Python Spectrogram Analysis — Deep Dive

Master STFT math, window function theory, mel filterbank construction, phase spectrograms, reassignment methods, and spectrogram-based ML pipelines in Python.

The math behind the STFT

The STFT of a signal x[n] with window w[n] is:

X[m, k] = Σ_{n=0}^{N-1} x[n + m·H] · w[n] · e^{-j2πkn/N}

Where m is the frame index, k is the frequency bin, N is the FFT size, and H is the hop length. The result is complex: magnitude |X[m,k]| gives energy, and angle(X[m,k]) gives phase.

import numpy as np

def manual_stft(signal, n_fft=2048, hop_length=512, window='hann'):
    win = np.hanning(n_fft) if window == 'hann' else np.ones(n_fft)
    n_frames = 1 + (len(signal) - n_fft) // hop_length
    stft_matrix = np.zeros((n_fft // 2 + 1, n_frames), dtype=complex)
    
    for m in range(n_frames):
        start = m * hop_length
        frame = signal[start:start + n_fft] * win
        stft_matrix[:, m] = np.fft.rfft(frame)
    
    return stft_matrix

Window function theory

The choice of window function controls the spectral leakage tradeoff:

Main lobe width vs side lobe level

Window	Main lobe width (bins)	Side lobe level (dB)	Use case
Rectangular	1	-13	Maximum frequency resolution, most leakage
Hann	2	-31	General purpose (default in most libraries)
Hamming	2	-42	Speech processing
Blackman	3	-58	When side lobe suppression is critical
Kaiser (β=8)	~2.5	-50	Tunable tradeoff via β parameter
Flat-top	5	-93	Accurate amplitude measurement

Zero-padding

Adding zeros to the window before FFT interpolates the frequency axis without changing resolution. If you have a 1024-sample window, zero-pad to 2048 and get 1025 frequency bins instead of 513 — smoother-looking spectrograms with the same underlying resolution.

frame = np.zeros(2048)
frame[:1024] = signal_chunk * np.hanning(1024)
spectrum = np.fft.rfft(frame)

Mel filterbank construction

The mel scale approximates human pitch perception:

mel(f) = 2595 · log₁₀(1 + f/700)
f(mel) = 700 · (10^(mel/2595) - 1)

A mel filterbank is a set of triangular bandpass filters, linearly spaced in mel but exponentially spaced in Hz:

def mel_filterbank(sr, n_fft, n_mels=128, fmin=0, fmax=None):
    fmax = fmax or sr / 2
    
    # Mel-spaced center frequencies
    mel_min = 2595 * np.log10(1 + fmin / 700)
    mel_max = 2595 * np.log10(1 + fmax / 700)
    mel_points = np.linspace(mel_min, mel_max, n_mels + 2)
    hz_points = 700 * (10 ** (mel_points / 2595) - 1)
    
    # Convert to FFT bin indices
    bin_points = np.floor((n_fft + 1) * hz_points / sr).astype(int)
    
    filters = np.zeros((n_mels, n_fft // 2 + 1))
    for i in range(n_mels):
        left, center, right = bin_points[i], bin_points[i+1], bin_points[i+2]
        # Rising slope
        filters[i, left:center] = np.linspace(0, 1, center - left, endpoint=False)
        # Falling slope
        filters[i, center:right] = np.linspace(1, 0, right - center, endpoint=False)
    
    return filters  # shape: (n_mels, n_fft//2+1)

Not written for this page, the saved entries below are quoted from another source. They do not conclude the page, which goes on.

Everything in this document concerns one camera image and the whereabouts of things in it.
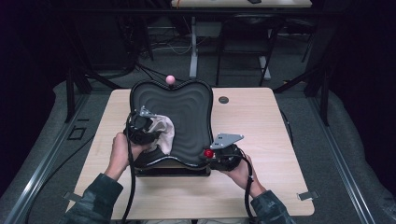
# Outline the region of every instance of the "wire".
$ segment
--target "wire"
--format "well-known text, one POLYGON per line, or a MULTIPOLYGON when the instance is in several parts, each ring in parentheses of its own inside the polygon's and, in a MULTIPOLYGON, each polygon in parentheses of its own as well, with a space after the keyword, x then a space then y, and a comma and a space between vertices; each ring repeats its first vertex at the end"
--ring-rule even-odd
POLYGON ((121 223, 126 223, 126 218, 128 217, 129 211, 131 210, 132 202, 134 200, 134 191, 136 188, 136 175, 134 174, 134 155, 132 154, 131 148, 131 140, 129 139, 129 122, 131 120, 131 114, 129 114, 128 118, 126 119, 126 127, 125 127, 125 136, 126 141, 128 144, 128 161, 129 161, 129 168, 131 169, 131 191, 129 194, 128 204, 125 208, 124 215, 122 217, 121 223))
POLYGON ((132 71, 134 71, 134 69, 128 67, 128 68, 123 69, 122 71, 120 71, 117 74, 111 74, 111 75, 103 75, 103 74, 101 74, 101 77, 104 77, 104 78, 107 78, 107 79, 112 79, 112 78, 117 78, 117 77, 125 77, 128 74, 130 74, 132 71))
POLYGON ((146 73, 150 77, 151 80, 154 80, 154 78, 144 68, 140 67, 139 65, 138 65, 138 67, 140 70, 142 70, 144 73, 146 73))
MULTIPOLYGON (((152 74, 158 74, 158 75, 161 75, 161 76, 163 76, 163 77, 167 77, 168 75, 166 75, 166 74, 164 74, 164 73, 160 73, 160 72, 158 72, 158 71, 155 71, 155 70, 153 70, 153 69, 151 69, 151 68, 149 68, 149 67, 146 67, 145 65, 143 65, 143 64, 141 64, 141 63, 136 63, 136 66, 138 66, 140 69, 146 69, 146 70, 148 70, 148 71, 150 71, 152 74)), ((183 80, 183 79, 179 79, 179 78, 176 78, 176 80, 177 81, 181 81, 181 82, 184 82, 185 80, 183 80)))
POLYGON ((167 45, 169 46, 169 48, 160 48, 160 49, 171 49, 174 53, 179 54, 179 55, 185 54, 185 53, 189 52, 190 49, 191 49, 191 45, 189 45, 188 47, 173 47, 173 46, 170 45, 170 44, 167 44, 167 45), (188 49, 186 49, 186 50, 183 51, 183 52, 177 52, 177 51, 175 50, 175 49, 185 49, 185 48, 188 48, 188 49))
POLYGON ((158 76, 158 74, 151 72, 152 75, 154 75, 155 77, 157 77, 158 79, 161 79, 161 77, 158 76))
POLYGON ((65 163, 67 163, 72 157, 74 157, 79 151, 81 151, 93 138, 95 137, 95 135, 93 135, 92 137, 90 137, 87 142, 85 142, 81 147, 79 147, 75 152, 73 152, 68 158, 66 158, 53 172, 52 174, 49 175, 49 177, 44 181, 44 183, 40 186, 40 188, 38 189, 37 194, 35 195, 35 197, 33 198, 32 204, 29 206, 29 210, 26 213, 26 217, 25 217, 25 223, 28 224, 29 223, 29 216, 32 212, 32 208, 33 205, 35 204, 35 200, 37 199, 39 193, 41 192, 41 190, 49 183, 49 181, 53 178, 53 176, 64 166, 65 163))
POLYGON ((186 21, 186 18, 185 18, 185 17, 183 17, 183 21, 184 21, 184 23, 186 23, 186 27, 187 27, 187 29, 189 30, 189 33, 191 34, 191 29, 190 29, 190 26, 189 26, 189 24, 187 23, 187 21, 186 21))
POLYGON ((162 35, 151 35, 150 37, 154 38, 154 39, 150 39, 151 46, 160 45, 160 44, 165 44, 166 45, 166 44, 169 44, 169 43, 172 43, 172 42, 174 42, 174 43, 177 43, 177 42, 179 42, 179 43, 190 43, 191 42, 190 39, 187 38, 186 36, 184 36, 184 35, 176 35, 176 34, 173 34, 173 35, 165 35, 165 34, 162 34, 162 35), (163 39, 160 42, 160 41, 157 40, 158 36, 171 36, 171 38, 163 39))
POLYGON ((236 155, 236 154, 235 155, 234 154, 230 154, 230 155, 222 155, 221 157, 222 158, 239 157, 239 158, 241 158, 242 160, 244 160, 247 163, 248 175, 247 175, 247 186, 245 188, 245 208, 247 210, 247 215, 249 217, 249 220, 254 222, 255 217, 253 216, 253 214, 251 214, 250 206, 248 205, 248 197, 250 195, 250 187, 251 187, 251 183, 253 183, 253 178, 254 178, 254 176, 253 176, 253 168, 251 166, 250 161, 246 157, 245 152, 242 151, 242 149, 240 149, 240 148, 238 148, 238 149, 241 151, 243 156, 236 155))
POLYGON ((291 131, 291 126, 290 126, 289 120, 286 117, 286 114, 280 108, 279 108, 279 110, 280 110, 280 113, 282 114, 283 119, 286 121, 286 124, 288 124, 291 145, 294 146, 293 132, 291 131))

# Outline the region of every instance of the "pink ball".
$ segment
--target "pink ball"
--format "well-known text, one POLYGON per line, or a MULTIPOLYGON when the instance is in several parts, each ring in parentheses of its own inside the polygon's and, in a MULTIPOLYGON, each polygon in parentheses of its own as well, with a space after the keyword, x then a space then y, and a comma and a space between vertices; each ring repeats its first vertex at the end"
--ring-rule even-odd
POLYGON ((175 81, 176 81, 176 79, 175 79, 174 76, 167 76, 167 77, 166 77, 166 83, 167 83, 168 85, 173 85, 173 84, 175 84, 175 81))

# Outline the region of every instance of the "person's left hand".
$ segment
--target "person's left hand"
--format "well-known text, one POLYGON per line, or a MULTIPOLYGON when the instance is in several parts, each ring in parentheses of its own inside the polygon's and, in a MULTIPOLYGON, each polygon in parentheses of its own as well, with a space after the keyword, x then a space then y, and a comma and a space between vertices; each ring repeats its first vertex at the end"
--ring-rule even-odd
MULTIPOLYGON (((249 155, 246 156, 247 156, 247 160, 251 165, 252 174, 254 178, 250 186, 250 196, 255 198, 260 194, 262 194, 263 192, 265 192, 266 188, 262 185, 262 183, 260 183, 256 175, 256 171, 254 170, 253 162, 251 161, 251 158, 249 157, 249 155)), ((221 172, 229 176, 233 180, 233 182, 235 182, 235 184, 238 185, 241 189, 246 189, 248 184, 248 164, 244 160, 241 160, 241 162, 239 162, 239 165, 235 167, 233 170, 221 171, 221 172)))
MULTIPOLYGON (((132 154, 134 160, 140 155, 140 153, 150 148, 150 144, 139 146, 131 142, 132 154)), ((117 133, 113 138, 113 146, 110 155, 110 162, 105 171, 105 175, 109 176, 114 180, 119 180, 122 173, 128 167, 128 143, 125 134, 117 133)))

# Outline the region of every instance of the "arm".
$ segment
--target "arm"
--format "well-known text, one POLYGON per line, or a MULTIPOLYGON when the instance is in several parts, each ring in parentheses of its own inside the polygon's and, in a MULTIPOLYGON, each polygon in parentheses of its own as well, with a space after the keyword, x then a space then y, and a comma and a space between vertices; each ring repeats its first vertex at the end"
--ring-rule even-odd
MULTIPOLYGON (((251 158, 247 155, 253 169, 254 181, 250 187, 250 196, 253 198, 251 205, 257 217, 262 223, 295 223, 288 213, 285 205, 275 196, 271 190, 267 190, 259 181, 254 170, 251 158)), ((230 172, 223 172, 229 176, 235 184, 245 189, 248 182, 248 165, 241 161, 239 165, 230 172)))
MULTIPOLYGON (((136 159, 147 146, 132 145, 132 153, 136 159)), ((104 174, 85 189, 81 200, 73 205, 61 218, 59 223, 109 223, 113 206, 120 193, 122 185, 117 181, 128 167, 128 145, 123 133, 117 133, 113 139, 110 162, 104 174)))

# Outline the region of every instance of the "black curtain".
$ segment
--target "black curtain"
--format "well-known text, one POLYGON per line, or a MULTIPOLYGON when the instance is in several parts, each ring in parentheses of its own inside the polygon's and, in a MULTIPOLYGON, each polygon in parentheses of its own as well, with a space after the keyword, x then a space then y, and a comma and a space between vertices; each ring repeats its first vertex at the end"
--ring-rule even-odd
POLYGON ((396 28, 394 1, 356 1, 348 12, 348 44, 331 90, 344 102, 367 162, 396 195, 396 28))
POLYGON ((0 195, 29 154, 69 68, 64 33, 35 1, 0 6, 0 195))

# Apply: mel_spectrogram = filterbank @ power_spectrogram

Slaney normalization

Librosa’s default normalization divides each filter by its bandwidth in Hz (slaney norm), ensuring each filter contributes equally regardless of bandwidth. Without this, high-frequency filters (which span wider Hz ranges) would dominate.

Phase spectrograms and reconstruction

Phase information

The magnitude spectrogram discards phase, which encodes timing information. Phase is crucial for:

Perfect reconstruction (inverse STFT needs both magnitude and phase)
Time-delay estimation
Source separation algorithms

Griffin-Lim reconstruction

When you only have a magnitude spectrogram (common in generative ML), Griffin-Lim iteratively estimates phase:

def griffin_lim(S_mag, n_iter=32, hop_length=512, n_fft=2048):
    """Reconstruct audio from magnitude spectrogram."""
    # Initialize with random phase
    angles = np.exp(2j * np.pi * np.random.random(S_mag.shape))
    S = S_mag * angles
    
    for _ in range(n_iter):
        audio = librosa.istft(S, hop_length=hop_length)
        S_new = librosa.stft(audio, n_fft=n_fft, hop_length=hop_length)
        angles = np.exp(1j * np.angle(S_new))
        S = S_mag * angles
    
    return librosa.istft(S, hop_length=hop_length)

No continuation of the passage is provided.